It works in TV and Internet advertising, in virtually all sports, in the performing arts (including slapstick comedy, vaudeville and ballet), in daycare centers, in beauty contests, on night club dance floors and, generally speaking, in almost all domains of life.
Hyperactivity—or more precisely in this context, “hyperkinesis“, which, although generally nuanced as pejoratively as “hyperactivity”, is a term I want to use stripped of such negative connotations. (If you insist that “hyperkinesis” is a negative concept, how about “superkinesis” instead?)
That is to say, vigorous motion and lots of it—”hyperkinesis”, as I am using the term—attracts attention, and the more complex, engaging or disciplined the motion, the more positive the attention.

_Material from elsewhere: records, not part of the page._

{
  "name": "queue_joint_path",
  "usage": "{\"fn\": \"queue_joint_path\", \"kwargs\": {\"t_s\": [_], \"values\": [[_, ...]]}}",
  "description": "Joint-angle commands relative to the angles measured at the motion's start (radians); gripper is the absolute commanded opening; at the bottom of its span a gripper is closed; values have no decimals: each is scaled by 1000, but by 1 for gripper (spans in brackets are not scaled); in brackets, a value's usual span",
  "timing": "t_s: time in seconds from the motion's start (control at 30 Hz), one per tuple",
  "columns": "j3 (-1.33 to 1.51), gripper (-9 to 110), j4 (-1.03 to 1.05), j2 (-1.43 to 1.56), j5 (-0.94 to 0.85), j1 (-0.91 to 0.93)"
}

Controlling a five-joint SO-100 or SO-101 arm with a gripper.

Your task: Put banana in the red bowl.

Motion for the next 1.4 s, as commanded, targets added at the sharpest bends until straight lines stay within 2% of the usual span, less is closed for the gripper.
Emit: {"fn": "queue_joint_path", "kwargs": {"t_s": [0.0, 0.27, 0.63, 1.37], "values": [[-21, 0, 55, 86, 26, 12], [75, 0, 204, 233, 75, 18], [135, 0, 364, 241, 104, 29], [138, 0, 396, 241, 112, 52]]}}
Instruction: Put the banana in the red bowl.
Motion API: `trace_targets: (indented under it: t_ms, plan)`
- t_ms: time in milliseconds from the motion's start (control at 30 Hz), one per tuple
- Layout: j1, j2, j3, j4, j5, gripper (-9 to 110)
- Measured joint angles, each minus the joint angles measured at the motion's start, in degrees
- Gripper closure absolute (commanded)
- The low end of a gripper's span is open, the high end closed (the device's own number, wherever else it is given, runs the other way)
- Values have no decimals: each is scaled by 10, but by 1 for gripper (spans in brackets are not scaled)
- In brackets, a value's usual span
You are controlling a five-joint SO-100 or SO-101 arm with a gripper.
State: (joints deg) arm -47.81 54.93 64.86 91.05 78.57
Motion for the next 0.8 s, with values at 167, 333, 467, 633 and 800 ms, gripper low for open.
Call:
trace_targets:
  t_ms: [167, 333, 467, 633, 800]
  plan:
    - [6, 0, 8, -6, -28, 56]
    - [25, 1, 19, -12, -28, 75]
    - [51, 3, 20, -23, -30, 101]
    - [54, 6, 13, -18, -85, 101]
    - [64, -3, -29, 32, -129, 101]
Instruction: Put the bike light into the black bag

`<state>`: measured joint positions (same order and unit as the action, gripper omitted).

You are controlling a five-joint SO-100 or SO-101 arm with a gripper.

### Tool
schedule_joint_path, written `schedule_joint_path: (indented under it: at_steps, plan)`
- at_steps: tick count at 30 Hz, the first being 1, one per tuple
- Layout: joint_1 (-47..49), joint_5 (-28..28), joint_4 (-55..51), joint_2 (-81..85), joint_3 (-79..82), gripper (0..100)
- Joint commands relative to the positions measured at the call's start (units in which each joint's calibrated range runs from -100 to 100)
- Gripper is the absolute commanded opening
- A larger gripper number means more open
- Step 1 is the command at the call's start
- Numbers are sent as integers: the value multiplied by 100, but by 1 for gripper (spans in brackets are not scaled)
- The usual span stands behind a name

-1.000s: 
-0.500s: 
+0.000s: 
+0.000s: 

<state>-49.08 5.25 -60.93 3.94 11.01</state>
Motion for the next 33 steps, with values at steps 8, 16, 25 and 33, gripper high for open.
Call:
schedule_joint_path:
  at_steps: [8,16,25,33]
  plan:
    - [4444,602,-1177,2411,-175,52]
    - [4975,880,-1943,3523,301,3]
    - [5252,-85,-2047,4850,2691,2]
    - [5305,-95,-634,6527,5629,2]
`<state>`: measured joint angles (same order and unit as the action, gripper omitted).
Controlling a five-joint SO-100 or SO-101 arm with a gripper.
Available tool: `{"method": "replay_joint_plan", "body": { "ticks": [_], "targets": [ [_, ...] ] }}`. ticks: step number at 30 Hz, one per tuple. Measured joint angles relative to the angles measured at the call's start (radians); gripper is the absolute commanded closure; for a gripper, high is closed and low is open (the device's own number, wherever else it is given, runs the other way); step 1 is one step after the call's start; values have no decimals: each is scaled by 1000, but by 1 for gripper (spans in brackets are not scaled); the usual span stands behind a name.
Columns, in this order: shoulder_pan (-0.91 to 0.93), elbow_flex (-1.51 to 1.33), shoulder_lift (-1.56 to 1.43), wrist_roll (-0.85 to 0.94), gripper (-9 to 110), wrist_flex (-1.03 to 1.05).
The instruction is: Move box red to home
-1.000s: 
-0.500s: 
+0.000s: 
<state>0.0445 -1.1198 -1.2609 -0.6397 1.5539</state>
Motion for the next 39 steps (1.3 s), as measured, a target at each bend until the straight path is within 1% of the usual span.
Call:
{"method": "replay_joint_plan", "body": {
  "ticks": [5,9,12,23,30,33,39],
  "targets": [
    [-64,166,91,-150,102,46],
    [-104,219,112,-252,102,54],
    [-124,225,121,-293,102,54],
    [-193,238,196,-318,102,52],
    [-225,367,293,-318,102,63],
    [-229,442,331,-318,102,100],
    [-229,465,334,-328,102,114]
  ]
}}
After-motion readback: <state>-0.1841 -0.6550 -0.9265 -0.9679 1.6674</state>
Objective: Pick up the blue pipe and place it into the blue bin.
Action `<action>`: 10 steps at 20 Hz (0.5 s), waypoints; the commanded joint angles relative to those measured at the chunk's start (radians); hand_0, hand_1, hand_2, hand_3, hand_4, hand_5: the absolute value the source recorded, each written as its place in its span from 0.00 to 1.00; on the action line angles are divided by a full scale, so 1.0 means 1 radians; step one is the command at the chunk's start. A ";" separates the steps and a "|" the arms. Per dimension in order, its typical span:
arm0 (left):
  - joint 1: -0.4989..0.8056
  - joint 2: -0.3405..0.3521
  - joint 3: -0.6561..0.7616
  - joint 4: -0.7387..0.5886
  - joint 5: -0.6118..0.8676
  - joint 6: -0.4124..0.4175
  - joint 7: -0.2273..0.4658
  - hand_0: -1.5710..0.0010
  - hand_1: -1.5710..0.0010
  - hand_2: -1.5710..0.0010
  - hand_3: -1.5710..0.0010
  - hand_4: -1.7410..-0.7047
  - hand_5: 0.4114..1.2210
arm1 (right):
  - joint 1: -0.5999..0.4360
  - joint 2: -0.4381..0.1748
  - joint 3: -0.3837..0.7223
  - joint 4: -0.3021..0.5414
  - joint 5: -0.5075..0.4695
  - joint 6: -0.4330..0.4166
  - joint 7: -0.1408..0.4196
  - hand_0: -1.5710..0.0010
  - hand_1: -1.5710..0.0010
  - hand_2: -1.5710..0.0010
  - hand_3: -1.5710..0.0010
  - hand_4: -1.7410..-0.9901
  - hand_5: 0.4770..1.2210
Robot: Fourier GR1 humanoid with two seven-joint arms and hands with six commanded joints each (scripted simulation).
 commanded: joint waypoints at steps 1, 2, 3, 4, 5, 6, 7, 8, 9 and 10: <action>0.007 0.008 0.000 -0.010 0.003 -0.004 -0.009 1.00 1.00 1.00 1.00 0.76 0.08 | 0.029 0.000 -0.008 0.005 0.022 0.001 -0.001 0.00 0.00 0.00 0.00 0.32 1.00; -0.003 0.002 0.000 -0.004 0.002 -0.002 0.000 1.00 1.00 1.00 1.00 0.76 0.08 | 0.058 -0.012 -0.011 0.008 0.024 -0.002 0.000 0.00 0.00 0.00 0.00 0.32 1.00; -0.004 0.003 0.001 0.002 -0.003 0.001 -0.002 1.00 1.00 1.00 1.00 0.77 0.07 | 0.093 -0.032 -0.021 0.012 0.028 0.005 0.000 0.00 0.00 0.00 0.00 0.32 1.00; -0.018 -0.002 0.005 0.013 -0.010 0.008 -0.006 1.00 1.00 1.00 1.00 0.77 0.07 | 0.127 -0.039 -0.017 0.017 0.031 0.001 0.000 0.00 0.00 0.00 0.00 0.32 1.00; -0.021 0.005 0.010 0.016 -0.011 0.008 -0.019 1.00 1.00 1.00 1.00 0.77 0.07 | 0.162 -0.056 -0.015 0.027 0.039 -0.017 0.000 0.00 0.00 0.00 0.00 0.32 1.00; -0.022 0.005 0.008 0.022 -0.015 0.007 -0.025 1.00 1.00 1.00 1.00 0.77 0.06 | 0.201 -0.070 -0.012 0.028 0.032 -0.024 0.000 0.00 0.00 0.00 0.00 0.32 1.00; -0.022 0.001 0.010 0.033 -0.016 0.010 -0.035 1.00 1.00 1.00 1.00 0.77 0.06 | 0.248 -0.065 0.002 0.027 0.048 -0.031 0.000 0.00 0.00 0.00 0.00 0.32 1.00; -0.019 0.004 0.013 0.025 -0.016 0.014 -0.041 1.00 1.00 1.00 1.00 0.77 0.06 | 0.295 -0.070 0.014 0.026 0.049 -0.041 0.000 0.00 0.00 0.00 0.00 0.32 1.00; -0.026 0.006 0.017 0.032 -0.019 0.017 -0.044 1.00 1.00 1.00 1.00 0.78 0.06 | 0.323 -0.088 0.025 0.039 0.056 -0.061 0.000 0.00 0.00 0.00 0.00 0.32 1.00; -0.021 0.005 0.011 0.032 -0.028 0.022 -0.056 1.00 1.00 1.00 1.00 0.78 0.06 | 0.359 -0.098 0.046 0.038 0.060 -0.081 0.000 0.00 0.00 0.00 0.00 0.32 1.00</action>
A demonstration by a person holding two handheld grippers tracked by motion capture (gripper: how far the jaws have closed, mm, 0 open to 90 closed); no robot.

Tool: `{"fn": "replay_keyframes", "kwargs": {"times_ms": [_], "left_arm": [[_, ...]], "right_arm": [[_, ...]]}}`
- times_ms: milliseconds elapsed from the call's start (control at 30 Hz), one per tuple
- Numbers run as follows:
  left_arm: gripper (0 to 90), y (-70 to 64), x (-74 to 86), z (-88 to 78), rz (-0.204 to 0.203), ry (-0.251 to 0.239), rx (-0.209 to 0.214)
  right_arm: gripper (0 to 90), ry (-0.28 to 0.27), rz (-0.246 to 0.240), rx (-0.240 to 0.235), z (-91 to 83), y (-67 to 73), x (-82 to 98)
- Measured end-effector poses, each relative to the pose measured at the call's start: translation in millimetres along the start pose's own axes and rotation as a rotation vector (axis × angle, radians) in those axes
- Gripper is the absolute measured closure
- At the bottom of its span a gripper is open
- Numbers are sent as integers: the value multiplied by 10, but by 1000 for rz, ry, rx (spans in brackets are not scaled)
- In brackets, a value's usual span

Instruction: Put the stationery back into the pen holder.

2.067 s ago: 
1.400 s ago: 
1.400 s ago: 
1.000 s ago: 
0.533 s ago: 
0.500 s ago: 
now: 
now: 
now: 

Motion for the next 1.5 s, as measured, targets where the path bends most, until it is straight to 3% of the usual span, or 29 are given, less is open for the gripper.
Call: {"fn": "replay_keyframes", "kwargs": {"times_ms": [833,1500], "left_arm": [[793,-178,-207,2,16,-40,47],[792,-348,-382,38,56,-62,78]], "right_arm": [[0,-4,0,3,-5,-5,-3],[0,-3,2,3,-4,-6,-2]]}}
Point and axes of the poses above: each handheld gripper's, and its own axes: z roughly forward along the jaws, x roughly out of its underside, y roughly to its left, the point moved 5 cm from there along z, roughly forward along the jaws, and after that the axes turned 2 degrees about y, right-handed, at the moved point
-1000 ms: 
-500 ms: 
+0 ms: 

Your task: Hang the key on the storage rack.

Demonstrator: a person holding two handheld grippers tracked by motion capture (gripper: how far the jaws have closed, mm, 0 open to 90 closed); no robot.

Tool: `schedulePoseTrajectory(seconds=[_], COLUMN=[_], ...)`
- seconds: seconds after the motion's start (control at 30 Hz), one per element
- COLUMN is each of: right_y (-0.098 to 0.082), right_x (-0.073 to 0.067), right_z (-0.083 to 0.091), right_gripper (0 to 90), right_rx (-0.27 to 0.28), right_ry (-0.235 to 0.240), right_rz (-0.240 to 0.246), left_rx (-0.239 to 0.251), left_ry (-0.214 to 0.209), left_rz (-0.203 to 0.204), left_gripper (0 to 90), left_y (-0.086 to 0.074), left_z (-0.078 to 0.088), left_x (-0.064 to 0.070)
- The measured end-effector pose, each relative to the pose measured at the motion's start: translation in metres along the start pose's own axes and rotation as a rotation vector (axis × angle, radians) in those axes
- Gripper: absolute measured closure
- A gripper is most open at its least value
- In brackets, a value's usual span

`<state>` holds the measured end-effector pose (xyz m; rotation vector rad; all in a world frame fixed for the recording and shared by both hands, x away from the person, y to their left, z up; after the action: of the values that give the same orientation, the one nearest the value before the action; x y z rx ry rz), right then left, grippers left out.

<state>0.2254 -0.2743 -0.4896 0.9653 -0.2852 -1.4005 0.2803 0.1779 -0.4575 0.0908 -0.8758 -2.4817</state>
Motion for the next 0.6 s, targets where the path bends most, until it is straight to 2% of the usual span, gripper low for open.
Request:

Expressed differently, the squeaky wheel may get the grease, but the spinning one wins the race.
For example, if you want to get the attention of consumers, just throw up an ad with somebody prancing, jumping, leaping, dancing, juggling or simply making goofy, clownish movements (and shouting—which enhances the impact).
It works with infants, toddlers and consumers equally well as an attention-grabbing, impressive and ingratiating tactic.
Hyperkinesis is also at the heart of sports, beauty contest talent competitions, ballet and attention-getting beach volley ball and dance club displays of figure and fitness—just as it is a programming essential of preschool daycare.
So, why not incorporate it into interviews and shake things up with the equivalent of a shaken baby rattle? Given its incredible sales and other attention-getting power, why not make hyperkinesis a prominent part of the interview process?
Learning Hyperkinesis from Hyperkinetic Professors
Before you scoff at the idea of using hyperactivity as a professional presentation pitch tool, consider the fast-moving, endlessly gesticulating and pacing college lecturer who mesmerizes his students in a way that a static, lectern-clutching prof simply cannot (even though the latter will induce a hypnotic state of his own, namely, a coma).
Sure content counts; but content on the move counts more, just as moving trains impress passengers more than parked ones.
Incorporating hyperkinesis in interviews is neither as farfetched nor as difficult as it may initially seem to be as an interview tactic.
Obviously, a candidate who walks in juggling knives and torches is not going to improve his chances of being hired—unless it’s a juggler’s job.
But, what about as a minimum, utilizing dynamic gestures—the way virtually every presidential candidate who has thumbs has, at least since and including JFK (who elevated the thumb air-jab into a performing art form).
Interview Applications of Hyperkinesis
Putting hyperkinesis into practice can be very straightforward, even though it currently seems to be under-utilized in business, apart from advertising.
In particular, applying it in interviews doesn’t require much of a stretch, unless literally stretching, e.g., yoga-style, is part of the performance.
—On the interviewer side, incorporating hyperkinesis can carry a bonus: the opportunity to establish interview physical dominance, in virtue of standing and moving, in contrast to the seated and motionless candidate, whose body will, of necessity, be lower.
As a minimum, whiteboard presentations in the context of a group interview provide the perfect opportunity to capitalize on hyperkinesis, in much the same way as a savvy showman classroom prof does with all that pacing and gesticulating.
—Even if the hyperkinesis is not continuous or otherwise sustained, it can be used to behaviorally punctuate an interview, jolt the candidate into a state of full attention, e.g., by slapping one’s own thigh after saying or hearing something presumably hilarious.
—For Millennials who seem to be unable to string a sentence together without at least one “I’m like”, an interviewer who wants to win such a candidate over, or at least be perceived as cool and comfortable, could inject one uttered “I’m like” with the body language that illustrates what he was visually like at the moment that is being recalled as relived.
For example, he could use a quick head swivel and eye roll to visually and hyperkinetically express a double-take on whatever surprised him in the story being told.
—When anything but decorous rigidity is out of the question, it may be possible to insinuate pseudo-hyperkinesis into the interview, in the form of a narrative about one’s own hyperkinetic behavior.
For example, a candidate shows up breathless for an interview and relates how he sprinted 10 blocks when his taxi got blocked by a traffic-stopping rear-ender.
I imagine that whatever surrogate hyperkinetic impact this may have is theoretically supported by various psychotherapies, e.g., “guided visual therapy“, and life coaching techniques, e.g., neuro-linguistic programming, that emphasize visualization as cathartic, lifestyle enhancing, etc., and having the power to trigger other strong visceral, as well as cognitive responses.
More familiar analogues of this include campfire scary stories that create goose bumps and gasps—at least among very young listeners.
The Baby-Bottom Line
The bottom line in the application of hyperkinesis is simple to grasp: If you want to rattle somebody’s cage, in the sense of really getting their attention (ideally, in a positive way), just wave and shake (like) the equivalent of a rattle.
It works with babies and TV-addicted couch potatoes; it can work in an interview—and is, like a rattle, something that even a baby can, indeed, easily grasp.